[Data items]
○ ○ ○ ○

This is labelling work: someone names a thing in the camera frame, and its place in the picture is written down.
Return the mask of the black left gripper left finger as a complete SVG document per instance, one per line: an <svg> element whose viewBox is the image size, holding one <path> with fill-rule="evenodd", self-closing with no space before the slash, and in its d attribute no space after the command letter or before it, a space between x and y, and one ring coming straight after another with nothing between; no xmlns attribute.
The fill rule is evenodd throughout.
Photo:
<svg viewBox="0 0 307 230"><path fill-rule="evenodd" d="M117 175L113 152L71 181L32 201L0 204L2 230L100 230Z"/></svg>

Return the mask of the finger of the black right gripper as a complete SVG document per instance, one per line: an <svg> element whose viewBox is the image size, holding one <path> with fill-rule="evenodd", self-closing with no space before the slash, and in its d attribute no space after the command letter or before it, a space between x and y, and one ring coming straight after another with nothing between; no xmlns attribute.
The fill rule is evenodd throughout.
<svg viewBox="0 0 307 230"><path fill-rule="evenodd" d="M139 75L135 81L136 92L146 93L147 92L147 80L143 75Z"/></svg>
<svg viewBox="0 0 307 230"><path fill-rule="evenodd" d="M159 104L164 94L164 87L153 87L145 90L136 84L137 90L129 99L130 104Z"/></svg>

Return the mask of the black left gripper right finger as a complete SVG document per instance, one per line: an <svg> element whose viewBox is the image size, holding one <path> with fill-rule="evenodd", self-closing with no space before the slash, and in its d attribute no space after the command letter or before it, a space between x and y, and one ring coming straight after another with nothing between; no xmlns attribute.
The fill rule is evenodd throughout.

○ ○ ○ ○

• _What this task involves_
Copy, please, every line from the start of the entries down to the line that holds "Return the mask of the finger", with both of those lines included and no others.

• _Answer below_
This is labelling work: someone names a thing in the camera frame, and its place in the picture is written down.
Return the mask of the black left gripper left finger as a complete SVG document per instance, one per line: an <svg> element whose viewBox is the image size, holding one <path> with fill-rule="evenodd", self-closing with no space before the slash, and in its d attribute no space after the command letter or before it, a space between x and y, and one ring coming straight after another with nothing between; no xmlns attribute.
The fill rule is evenodd throughout.
Photo:
<svg viewBox="0 0 307 230"><path fill-rule="evenodd" d="M117 175L113 152L71 181L32 201L0 204L2 230L100 230Z"/></svg>

Return the mask of the finger of the black right gripper as a complete SVG document per instance, one per line: an <svg> element whose viewBox is the image size, holding one <path> with fill-rule="evenodd", self-closing with no space before the slash, and in its d attribute no space after the command letter or before it, a space between x and y, and one ring coming straight after another with nothing between; no xmlns attribute.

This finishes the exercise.